= What to produce =
Give only the number of lines in the following entries where "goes" appears.
:: Provided entries
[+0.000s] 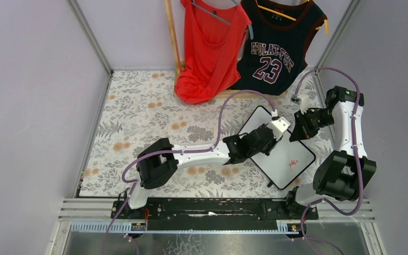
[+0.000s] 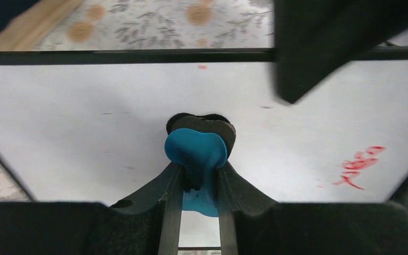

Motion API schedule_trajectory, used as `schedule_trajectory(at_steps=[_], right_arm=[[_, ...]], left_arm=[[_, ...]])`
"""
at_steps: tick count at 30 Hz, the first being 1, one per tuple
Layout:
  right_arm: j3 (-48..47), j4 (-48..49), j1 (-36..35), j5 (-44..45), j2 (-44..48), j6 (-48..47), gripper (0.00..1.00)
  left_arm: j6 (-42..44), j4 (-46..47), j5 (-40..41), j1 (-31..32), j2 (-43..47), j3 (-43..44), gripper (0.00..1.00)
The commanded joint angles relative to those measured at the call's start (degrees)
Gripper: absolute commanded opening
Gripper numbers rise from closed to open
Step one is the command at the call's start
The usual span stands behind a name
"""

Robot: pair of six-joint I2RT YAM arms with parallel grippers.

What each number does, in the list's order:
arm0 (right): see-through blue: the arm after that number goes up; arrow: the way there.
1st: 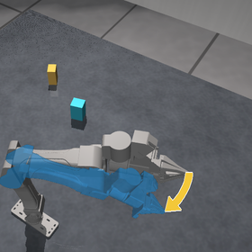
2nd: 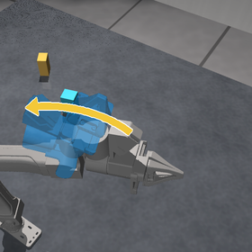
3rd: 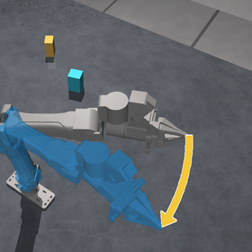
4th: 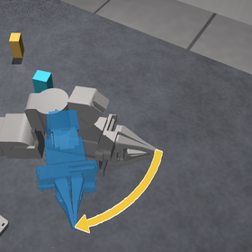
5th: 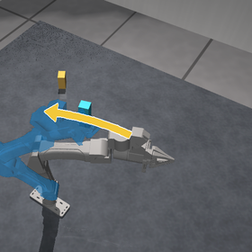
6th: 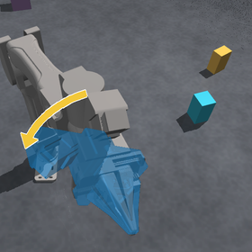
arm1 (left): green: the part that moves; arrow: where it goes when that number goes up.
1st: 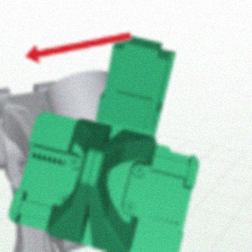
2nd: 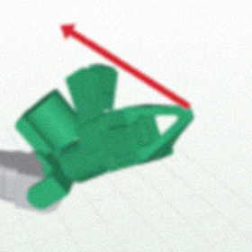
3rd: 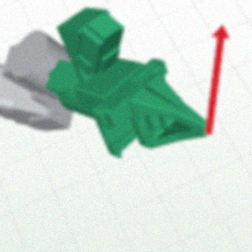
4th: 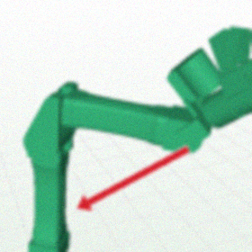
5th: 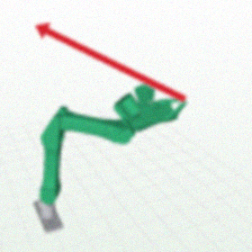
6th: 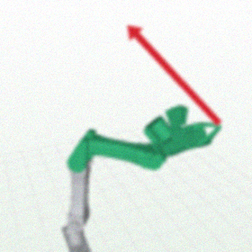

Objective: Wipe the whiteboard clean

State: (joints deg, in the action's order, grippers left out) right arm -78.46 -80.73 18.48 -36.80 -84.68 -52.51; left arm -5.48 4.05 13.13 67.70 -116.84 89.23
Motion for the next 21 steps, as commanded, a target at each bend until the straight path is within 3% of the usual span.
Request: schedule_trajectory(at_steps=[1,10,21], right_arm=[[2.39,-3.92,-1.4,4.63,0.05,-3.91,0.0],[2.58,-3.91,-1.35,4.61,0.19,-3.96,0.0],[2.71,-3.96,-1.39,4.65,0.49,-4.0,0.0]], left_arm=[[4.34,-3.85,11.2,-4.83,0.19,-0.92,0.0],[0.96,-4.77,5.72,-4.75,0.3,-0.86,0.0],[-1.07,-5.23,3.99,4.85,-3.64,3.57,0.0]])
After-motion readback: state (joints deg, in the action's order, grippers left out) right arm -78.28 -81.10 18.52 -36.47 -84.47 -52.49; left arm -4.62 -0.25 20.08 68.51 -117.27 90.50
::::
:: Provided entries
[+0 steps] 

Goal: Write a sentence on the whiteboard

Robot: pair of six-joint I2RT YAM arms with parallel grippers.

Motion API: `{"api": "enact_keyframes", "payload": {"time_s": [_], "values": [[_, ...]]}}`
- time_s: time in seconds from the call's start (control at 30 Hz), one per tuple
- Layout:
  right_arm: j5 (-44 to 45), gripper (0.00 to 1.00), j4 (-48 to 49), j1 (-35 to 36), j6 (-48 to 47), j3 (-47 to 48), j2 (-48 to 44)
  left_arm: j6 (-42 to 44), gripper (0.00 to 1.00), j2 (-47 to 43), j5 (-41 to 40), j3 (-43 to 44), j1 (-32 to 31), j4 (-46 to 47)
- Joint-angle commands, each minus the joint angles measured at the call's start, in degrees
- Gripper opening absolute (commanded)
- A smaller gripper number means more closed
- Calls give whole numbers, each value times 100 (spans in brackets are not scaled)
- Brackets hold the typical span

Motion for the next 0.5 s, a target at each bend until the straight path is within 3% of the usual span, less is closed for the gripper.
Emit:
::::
= Response below =
2